Tuesday, January 30, 2007

Information + new discussion topic (on IR for other languages)... 1/30


Information:

 --> Thursday's class is going to be one of the more technical (and critical) classes for the semester.
      Please look at the slides before coming to the class to maximize absorption rate/chance

 -->Note that I added new slides to last week's lecture to capture the class discussion
      about (1) marginal relevance (2) the point that relevance/marginal relevance are being
      assessed in terms of similarity (3) the idea of reducing the lossyness of bag of words model
      by looking at shingles/noun-phrases and (4) the digression about doing plagiarism/duplicate detection
      using similarity metrics.


Discussion topic (the two students with whom I discussed this already are exempted ;-)

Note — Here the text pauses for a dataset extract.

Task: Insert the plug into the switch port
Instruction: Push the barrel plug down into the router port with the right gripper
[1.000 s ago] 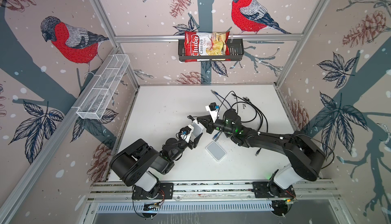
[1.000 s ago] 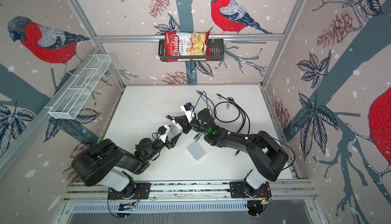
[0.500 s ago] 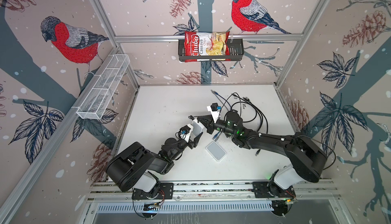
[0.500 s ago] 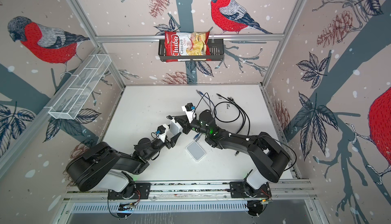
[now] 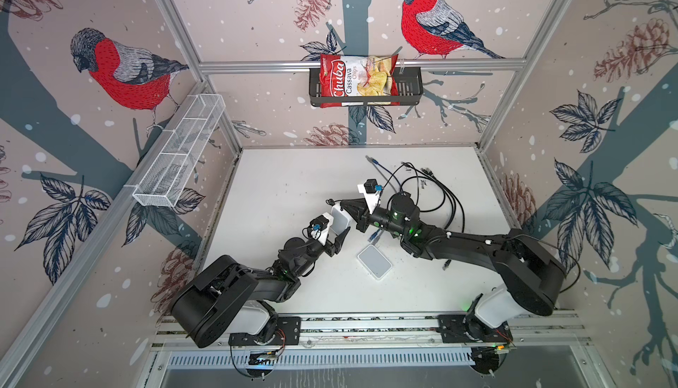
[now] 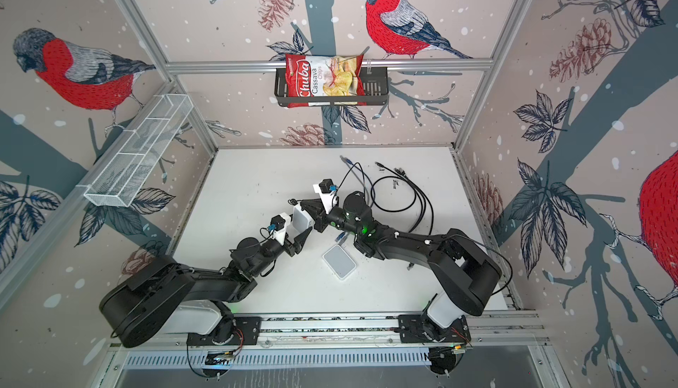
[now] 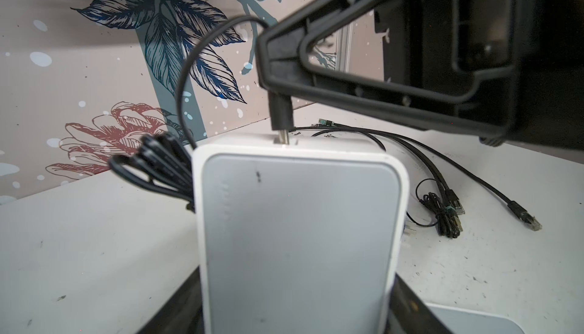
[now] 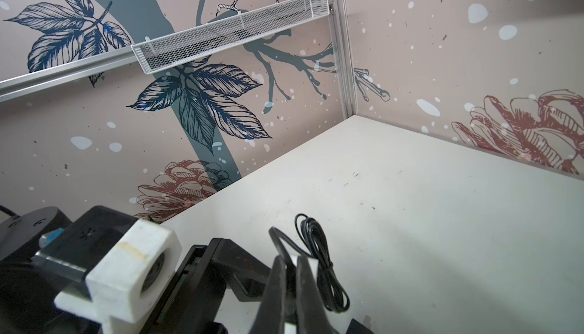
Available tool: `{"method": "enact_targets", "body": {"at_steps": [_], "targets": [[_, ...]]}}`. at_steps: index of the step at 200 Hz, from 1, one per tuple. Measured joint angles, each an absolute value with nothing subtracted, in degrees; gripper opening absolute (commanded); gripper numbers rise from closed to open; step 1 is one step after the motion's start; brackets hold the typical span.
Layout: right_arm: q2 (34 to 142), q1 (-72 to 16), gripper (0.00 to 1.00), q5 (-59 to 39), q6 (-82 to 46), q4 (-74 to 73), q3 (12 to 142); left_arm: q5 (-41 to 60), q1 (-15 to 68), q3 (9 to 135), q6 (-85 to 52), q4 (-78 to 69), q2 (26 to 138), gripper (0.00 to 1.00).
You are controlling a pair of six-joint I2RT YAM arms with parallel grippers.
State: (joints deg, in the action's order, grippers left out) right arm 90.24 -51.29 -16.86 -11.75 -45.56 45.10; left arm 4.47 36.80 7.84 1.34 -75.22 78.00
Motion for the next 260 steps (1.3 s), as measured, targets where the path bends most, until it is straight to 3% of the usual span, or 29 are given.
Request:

 Difficult as it might be to believe, English is not the only language in the world. To what extent
are the information retrieval techniques that we have discussed until now also apply to
languages other than english? (Which work without change, which need to be modified a bit, and
which don't make any sense at all?)

(Of course, to answer this question, it helps if you actually know a language other than English..
So "Americans" as defined by the smart-alec saying "There are three types of people in the world:
Bilinguals, Polyglots and Americans" are excused ;-))




My first impulse was to add a qualification to the parenthetical remark after "English.." saying
"Java/C++ don't count". Then again, I decided, how about retrieving relevant code fragments
to help programmers? How effective are the information retrieval models we are discussing for this
problem?


Get cracking..

rao



5 comments:

Raju said...

The bag of words model will work as such in other languages also,for which permutation of words is not as important as combination of words. All natural languages I know seems to be having this property and similar size of "working" vocabulary, but still large. Details like stemming algorithms and stop words must be changed.
For programming languages it will not work since a limited vocabulary is used in different permutations to express large number of concepts. For example, a=b is semantically very different from b=a; though bag of words are exactly same.

Zheshen(Jessie) said...

When it comes to Chinese, the idea of “bags of terms” still works, but we should separate words first, because Chinese does not have any obvious sign to separate words as space used for separating words in English. For Chinese, we should also remove “stopwords”, do “term weighting”, but we don’t need to deal with “stemming”, “converting upper-case characters to lower-case” and “removing special symbols(such as hyphen and punch signs in the words)” problems. Chinese also inevitably has “synonyms” and “polysemy”problems like English and it may be much worse since “character”, rather than “word”, is the smallest unit of meaning in Chinese. Therefore, “synonyms” and “polysemy” may cause big problems even in the first step—separating words, because in many cases, one character may be combined with either its previous characters or the following ones to form a word and the length of word(the number of characters included) is also undecided. (All cases may be meaningful in terms of “a word”. Without context, it is very difficult to decide which one is correct.).

For code retrieving, now we have many search engines for searching codes, such as “sourceforge”, “the code project”, “google code”, etc. I think all I have seen so far are still based on text retrieving(e.g., “labels”, “keyword” or “text descriptions”). I think it may be possible to treat “Java/C++” as human languages and apply similar methods to do code retrieval.

Subbarao Kambhampati said...

The comment regarding Chines is interesting. So what are the techniques for segmentation used by the current best search engine in Chinese? (I understand that Baidu rather than Google is the frontruner in China)

The issue of segmenting strings into words is also an issue in languages such as German (and sanskrit) where many words can be joined to make long "compound words"--but the problem seems easier here than what needs to be
done for Chinese.

Zheshen(Jessie) said...

Basically, there are three ways to segment strings into words for Chinese: matching based method, understanding based method and statistical data based method.

1)Matching based method: the system scans the string and matches its sub-strings(possible words) with words in a dictionary.
2)Understanding based method: the system does grammar and syntax analysis so as to eliminate ambiguities(“synonyms” and “polysemy”)as much as possible.
3)Statistical based method: the system computes the possibility of neighboring co-occurrence of characters and considers those with high possibilities as words.

Most current Chinese search engines are based on one or some of above techniques. Other than “synonyms” and “polysemy”, there is another tough problem in Chinese word segmentation—identifying unknown words, such as names, addresses, etc.

Nan said...

In my opinion, there might be some problem with stopwords in Chinese. Since the words in Chinese are consist of characters. And the stopwords are more suitable to be called as stopcharacters since they are not real words just one character normally. In this case, it is possible that some stopcharacters appear in some meaningful words. If we delete them, some problem will occur during the segamentation process.